Last summer the city called on property owners to start voluntarily retrofitting seismically-unsafe homes, many of which are in the North Beach neighborhood. Incentives include speeding up the permit process and waiving permit fees. But now Mayor Newsom is gearing up to review a report that advises the city to mandate upgrades.

The structures in jeopardy are wood-frame, soft story buildings -- soft because they're missing the support of a sheer wall, usually the front wall, which helps resist movement during an earthquake. Instead there are windows or a garage, and apartments and homes are built on top.

A draft report just reviewed by the city's building inspection commission recommends that at minimum the city require repairs of the weakest buildings most likely to collapse -- there are 2,800 of these. The city says 17,000 soft story buildings were damaged in the 1989 Loma Prieta earthquake.

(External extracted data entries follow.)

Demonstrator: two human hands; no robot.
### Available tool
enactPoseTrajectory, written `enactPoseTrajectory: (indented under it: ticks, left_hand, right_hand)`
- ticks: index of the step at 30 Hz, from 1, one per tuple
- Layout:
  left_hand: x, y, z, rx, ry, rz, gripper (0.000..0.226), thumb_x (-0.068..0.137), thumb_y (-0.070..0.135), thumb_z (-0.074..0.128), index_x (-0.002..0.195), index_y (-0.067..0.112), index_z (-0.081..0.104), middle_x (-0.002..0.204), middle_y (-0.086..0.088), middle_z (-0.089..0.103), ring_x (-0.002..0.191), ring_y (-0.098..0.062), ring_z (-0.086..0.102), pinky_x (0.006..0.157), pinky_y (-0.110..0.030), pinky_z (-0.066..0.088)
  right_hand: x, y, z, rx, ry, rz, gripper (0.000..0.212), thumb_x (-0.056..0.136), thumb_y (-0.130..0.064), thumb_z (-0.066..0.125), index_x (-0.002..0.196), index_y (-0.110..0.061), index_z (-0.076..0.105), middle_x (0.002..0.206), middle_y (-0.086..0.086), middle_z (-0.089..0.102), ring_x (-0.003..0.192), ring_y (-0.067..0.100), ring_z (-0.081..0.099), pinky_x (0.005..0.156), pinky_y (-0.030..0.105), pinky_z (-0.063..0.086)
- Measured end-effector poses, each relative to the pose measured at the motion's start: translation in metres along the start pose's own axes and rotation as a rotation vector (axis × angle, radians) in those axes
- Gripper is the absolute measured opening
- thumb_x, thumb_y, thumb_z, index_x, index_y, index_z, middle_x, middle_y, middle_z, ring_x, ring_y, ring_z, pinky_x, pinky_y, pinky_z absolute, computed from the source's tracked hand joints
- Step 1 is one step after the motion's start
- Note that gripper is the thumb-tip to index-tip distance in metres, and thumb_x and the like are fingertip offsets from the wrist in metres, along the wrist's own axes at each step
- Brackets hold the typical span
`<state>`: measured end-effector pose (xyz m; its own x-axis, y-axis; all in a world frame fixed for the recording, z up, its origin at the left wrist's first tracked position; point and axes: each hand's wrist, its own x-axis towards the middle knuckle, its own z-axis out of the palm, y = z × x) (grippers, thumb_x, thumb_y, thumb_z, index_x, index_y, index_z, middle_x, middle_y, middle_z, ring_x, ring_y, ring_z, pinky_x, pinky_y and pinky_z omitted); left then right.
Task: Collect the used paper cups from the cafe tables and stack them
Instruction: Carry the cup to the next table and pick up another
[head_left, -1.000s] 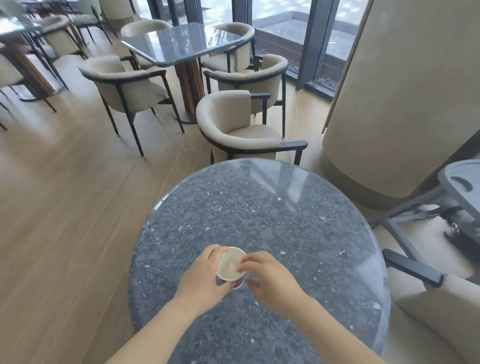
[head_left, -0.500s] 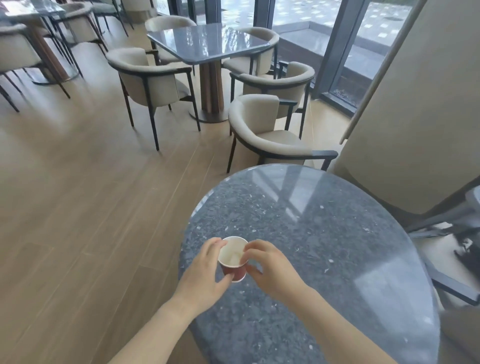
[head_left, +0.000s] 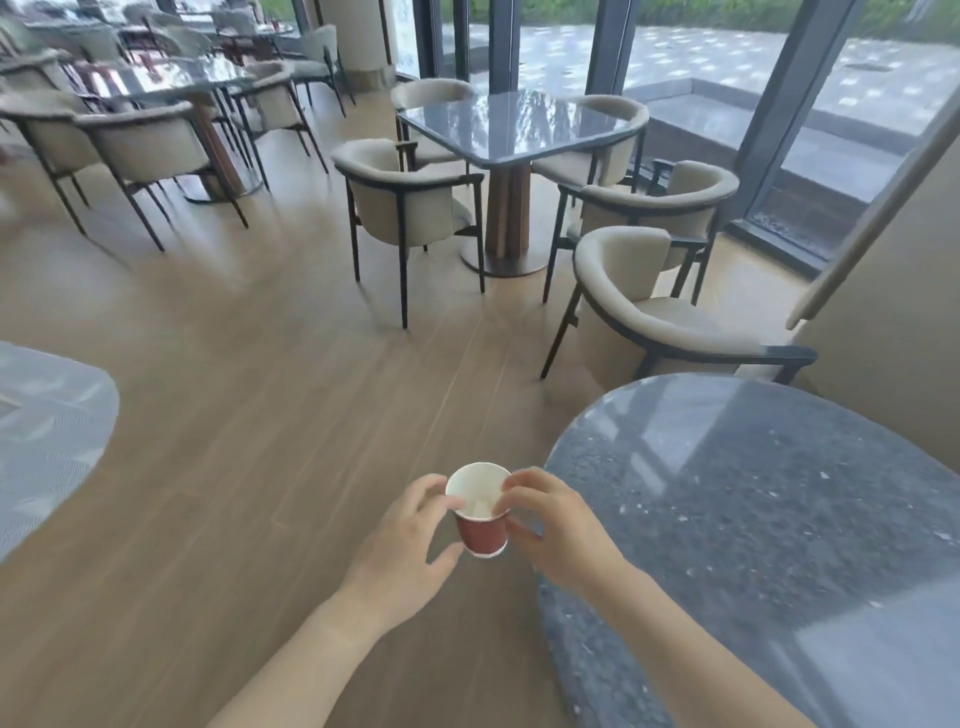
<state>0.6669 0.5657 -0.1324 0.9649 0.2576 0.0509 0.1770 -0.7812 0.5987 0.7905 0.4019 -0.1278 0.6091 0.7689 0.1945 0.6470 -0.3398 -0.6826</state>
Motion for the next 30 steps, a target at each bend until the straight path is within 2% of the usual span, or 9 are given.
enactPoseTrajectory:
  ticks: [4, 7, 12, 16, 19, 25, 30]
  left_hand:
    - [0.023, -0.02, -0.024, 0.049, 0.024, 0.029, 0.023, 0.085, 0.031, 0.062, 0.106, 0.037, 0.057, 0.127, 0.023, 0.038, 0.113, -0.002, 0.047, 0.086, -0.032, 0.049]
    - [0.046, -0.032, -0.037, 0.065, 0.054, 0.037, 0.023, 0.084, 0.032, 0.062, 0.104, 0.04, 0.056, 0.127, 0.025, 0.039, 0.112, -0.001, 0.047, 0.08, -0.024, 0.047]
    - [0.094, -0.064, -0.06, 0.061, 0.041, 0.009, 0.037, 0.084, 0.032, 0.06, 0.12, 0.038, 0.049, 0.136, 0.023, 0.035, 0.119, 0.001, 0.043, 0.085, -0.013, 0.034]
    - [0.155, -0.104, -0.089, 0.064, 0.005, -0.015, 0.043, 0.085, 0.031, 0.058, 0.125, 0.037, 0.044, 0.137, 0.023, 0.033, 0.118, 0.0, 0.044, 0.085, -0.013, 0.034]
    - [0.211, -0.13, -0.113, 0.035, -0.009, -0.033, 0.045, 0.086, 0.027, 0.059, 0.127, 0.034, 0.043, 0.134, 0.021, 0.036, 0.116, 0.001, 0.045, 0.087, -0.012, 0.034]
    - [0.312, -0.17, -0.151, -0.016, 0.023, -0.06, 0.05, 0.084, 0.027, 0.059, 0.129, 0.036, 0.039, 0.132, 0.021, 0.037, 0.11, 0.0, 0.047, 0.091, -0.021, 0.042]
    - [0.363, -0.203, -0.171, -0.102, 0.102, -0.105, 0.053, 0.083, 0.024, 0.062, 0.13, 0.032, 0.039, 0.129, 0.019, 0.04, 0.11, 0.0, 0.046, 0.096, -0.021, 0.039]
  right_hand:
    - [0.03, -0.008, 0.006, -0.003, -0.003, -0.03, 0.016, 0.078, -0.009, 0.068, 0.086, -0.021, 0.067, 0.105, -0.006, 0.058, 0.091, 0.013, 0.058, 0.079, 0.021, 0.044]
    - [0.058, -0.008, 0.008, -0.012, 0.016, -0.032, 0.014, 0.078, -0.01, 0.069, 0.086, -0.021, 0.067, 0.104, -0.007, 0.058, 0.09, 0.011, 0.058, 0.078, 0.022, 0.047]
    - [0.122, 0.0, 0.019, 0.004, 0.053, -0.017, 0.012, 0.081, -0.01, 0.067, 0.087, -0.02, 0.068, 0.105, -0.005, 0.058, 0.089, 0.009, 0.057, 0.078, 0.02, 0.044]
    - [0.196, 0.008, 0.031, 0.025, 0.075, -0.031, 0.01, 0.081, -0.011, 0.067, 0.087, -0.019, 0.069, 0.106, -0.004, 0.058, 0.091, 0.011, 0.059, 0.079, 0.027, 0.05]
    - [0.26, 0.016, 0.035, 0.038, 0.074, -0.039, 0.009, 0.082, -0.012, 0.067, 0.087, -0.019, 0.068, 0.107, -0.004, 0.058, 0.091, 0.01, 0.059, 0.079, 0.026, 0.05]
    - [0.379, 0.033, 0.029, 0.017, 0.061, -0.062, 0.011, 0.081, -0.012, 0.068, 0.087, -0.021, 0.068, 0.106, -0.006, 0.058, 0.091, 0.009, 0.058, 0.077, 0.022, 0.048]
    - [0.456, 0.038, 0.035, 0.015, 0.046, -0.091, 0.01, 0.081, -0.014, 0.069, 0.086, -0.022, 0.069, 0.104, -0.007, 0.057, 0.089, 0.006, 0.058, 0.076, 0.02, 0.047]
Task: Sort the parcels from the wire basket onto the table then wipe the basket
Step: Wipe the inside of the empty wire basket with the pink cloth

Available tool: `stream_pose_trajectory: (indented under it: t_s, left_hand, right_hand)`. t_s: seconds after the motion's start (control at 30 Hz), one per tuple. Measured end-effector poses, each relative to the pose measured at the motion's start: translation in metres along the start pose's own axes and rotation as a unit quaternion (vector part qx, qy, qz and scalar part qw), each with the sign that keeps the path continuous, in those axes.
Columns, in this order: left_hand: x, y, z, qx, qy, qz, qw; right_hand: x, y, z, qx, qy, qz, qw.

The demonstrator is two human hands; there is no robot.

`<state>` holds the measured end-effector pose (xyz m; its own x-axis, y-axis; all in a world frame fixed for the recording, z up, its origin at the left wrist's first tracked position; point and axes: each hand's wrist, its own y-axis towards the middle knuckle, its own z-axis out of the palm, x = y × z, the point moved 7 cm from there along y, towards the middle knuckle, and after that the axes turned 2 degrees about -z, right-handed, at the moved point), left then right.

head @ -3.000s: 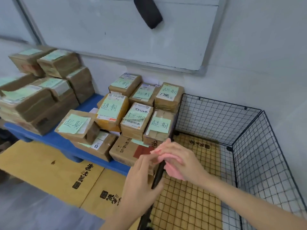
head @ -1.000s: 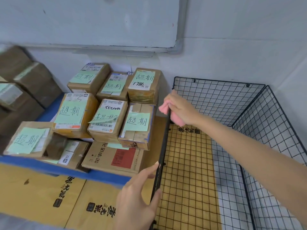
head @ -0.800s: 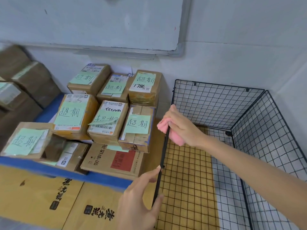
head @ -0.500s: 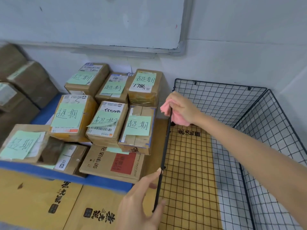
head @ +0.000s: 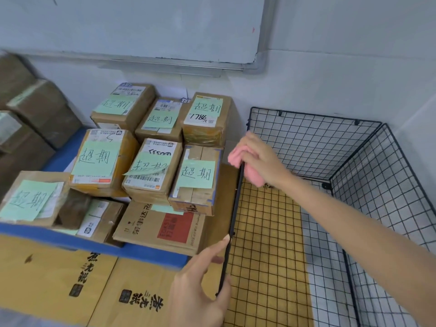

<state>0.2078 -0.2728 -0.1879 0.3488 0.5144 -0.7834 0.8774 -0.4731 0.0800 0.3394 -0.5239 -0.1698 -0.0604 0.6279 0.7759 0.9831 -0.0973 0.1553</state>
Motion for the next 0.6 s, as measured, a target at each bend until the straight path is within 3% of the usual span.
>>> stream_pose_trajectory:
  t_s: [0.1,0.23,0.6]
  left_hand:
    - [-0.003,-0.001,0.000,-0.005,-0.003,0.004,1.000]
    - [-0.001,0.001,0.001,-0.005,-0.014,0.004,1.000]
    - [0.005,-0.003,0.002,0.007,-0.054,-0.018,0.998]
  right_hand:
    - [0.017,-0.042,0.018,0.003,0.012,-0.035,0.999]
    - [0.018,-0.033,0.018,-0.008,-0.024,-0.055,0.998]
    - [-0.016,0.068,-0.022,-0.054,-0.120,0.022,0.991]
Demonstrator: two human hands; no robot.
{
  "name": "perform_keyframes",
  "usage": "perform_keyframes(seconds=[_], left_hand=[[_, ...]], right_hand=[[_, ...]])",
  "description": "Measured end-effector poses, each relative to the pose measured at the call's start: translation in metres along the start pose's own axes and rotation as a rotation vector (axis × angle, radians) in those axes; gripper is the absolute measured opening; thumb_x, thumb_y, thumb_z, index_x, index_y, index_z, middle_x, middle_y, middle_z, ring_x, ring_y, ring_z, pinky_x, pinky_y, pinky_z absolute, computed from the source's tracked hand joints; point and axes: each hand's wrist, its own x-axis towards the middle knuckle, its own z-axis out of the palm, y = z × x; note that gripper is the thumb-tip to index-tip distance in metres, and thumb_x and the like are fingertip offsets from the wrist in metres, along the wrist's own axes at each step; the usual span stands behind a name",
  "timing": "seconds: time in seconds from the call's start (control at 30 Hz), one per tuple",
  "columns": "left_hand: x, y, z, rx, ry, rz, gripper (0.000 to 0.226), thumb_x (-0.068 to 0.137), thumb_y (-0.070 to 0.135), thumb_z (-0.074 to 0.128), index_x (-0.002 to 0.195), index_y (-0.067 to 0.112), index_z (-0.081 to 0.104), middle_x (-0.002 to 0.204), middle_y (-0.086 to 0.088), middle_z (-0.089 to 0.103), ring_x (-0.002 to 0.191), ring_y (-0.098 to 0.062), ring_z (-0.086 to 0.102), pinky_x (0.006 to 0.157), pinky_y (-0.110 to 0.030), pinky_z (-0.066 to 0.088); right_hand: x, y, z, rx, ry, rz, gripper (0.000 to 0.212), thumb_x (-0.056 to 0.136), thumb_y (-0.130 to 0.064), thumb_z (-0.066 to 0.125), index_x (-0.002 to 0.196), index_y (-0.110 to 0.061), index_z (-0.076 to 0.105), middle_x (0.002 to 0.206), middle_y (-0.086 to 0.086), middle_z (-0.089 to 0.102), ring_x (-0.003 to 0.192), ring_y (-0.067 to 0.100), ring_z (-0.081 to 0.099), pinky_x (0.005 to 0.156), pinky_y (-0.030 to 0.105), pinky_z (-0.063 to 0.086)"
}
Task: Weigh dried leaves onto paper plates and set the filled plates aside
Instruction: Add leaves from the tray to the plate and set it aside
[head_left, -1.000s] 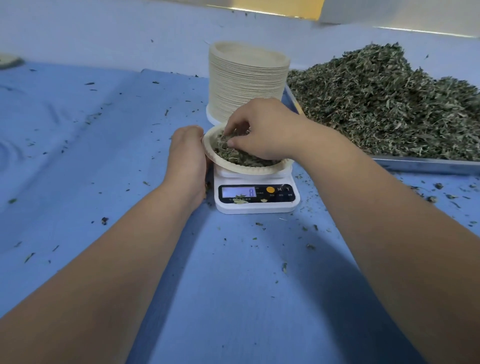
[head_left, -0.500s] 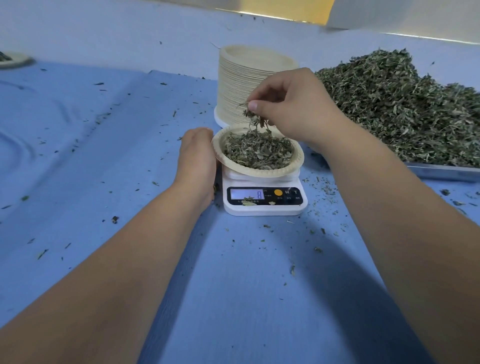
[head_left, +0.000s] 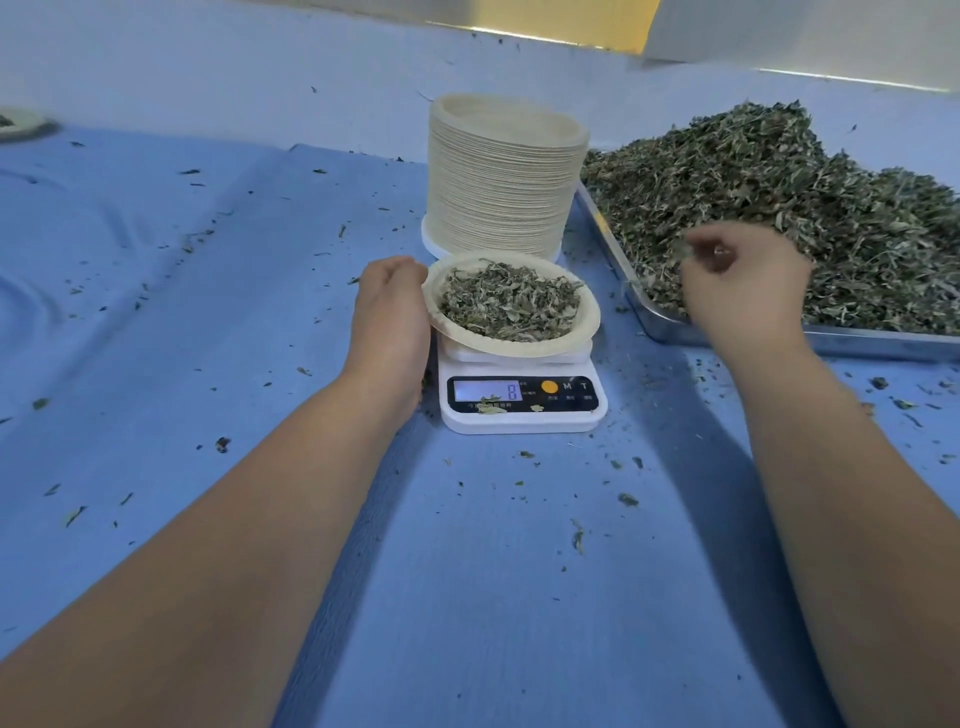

The new city-funded study says another major quake could severely damage or destroy thousands more of these hazardous soft-story buildings. Most are rental apartments and are concentrated in the six neighborhoods of North Beach, Pacific Heights, the Mission, the Sunset, the Richmond and the Western Addition.

Just the fraction of the city's buildings analyzed house about 60,000 residents and 7,000 employees. Retrofits are estimated to cost $9,000 to $28,000 per residential unit.

The mayor is scheduled to review a final version of the building report next week. While the need to seismically-retrofit is logical, the most conflicting issue may be where the money will come from - property owners may not be financially able to do the work. And the city is facing a $575 million budget deficit, so offering low-interest loans backed by city bonds could be difficult.